Description
Description
Hi cve-bin-tool team. We currently evaluate the integration of cve-bin-tool into EMBA. In EMBA we query the CVE data via grep queries. These include sometimes regular expressions for vendor entries. like cpe:${CPE_VERSION}:[aoh]:.*${lVERSION_SEARCHx}" "${NVD_DIR}"

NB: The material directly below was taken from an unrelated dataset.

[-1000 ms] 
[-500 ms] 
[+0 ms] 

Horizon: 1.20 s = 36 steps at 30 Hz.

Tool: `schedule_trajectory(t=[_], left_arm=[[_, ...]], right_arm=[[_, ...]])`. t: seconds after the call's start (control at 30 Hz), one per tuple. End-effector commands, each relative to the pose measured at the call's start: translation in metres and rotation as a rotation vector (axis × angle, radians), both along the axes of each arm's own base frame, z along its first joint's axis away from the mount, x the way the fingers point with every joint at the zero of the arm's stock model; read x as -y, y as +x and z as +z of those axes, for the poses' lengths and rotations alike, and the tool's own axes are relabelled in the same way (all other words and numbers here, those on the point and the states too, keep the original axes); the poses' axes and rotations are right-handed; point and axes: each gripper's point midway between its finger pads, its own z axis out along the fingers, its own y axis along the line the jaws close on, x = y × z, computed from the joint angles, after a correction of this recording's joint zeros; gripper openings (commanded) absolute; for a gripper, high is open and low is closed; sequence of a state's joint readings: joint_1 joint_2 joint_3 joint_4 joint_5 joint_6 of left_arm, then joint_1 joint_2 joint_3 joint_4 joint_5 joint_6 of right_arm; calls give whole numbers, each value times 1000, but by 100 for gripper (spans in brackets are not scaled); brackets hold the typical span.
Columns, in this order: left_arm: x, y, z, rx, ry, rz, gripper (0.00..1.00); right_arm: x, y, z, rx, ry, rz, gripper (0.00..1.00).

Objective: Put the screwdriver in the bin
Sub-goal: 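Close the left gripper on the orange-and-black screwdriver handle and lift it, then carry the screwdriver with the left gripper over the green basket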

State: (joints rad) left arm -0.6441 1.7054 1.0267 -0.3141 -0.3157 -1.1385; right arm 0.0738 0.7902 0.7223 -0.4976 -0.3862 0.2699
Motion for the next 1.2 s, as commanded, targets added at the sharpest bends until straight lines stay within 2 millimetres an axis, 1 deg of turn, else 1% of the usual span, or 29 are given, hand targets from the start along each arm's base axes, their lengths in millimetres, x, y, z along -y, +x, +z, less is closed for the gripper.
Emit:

The simplest possibility to integrate csv-bin-tool I have found is via csv import like python3 ./cve_bin_tool/cli.py -i ~/Downloads/test.csv --offline
In such a case we could prepare test.csv with some entries like linux_kernel,linux,2.6.23
But in the mentioned use-case of linux_kernel,,2.6.23 this approach fails. Is there already a mechanism to perform queries with wildcard vendors that I have missed? Probably we could enter some key-word as vendor to bypass the vendor search?
Why?
cve-bin-tool is much faster in CVE queries as the current EMBA approach. Probably we could integrate it into EMBA as the main CVE query engine.
Environment context (optional)
Currently it is for evaluating a possible integration into EMBA. In the future it could be integrated as the central CVE engine for EMBA. EMBA is providing a Kali Linux based docker base image where we could integrate cve-bin-tool.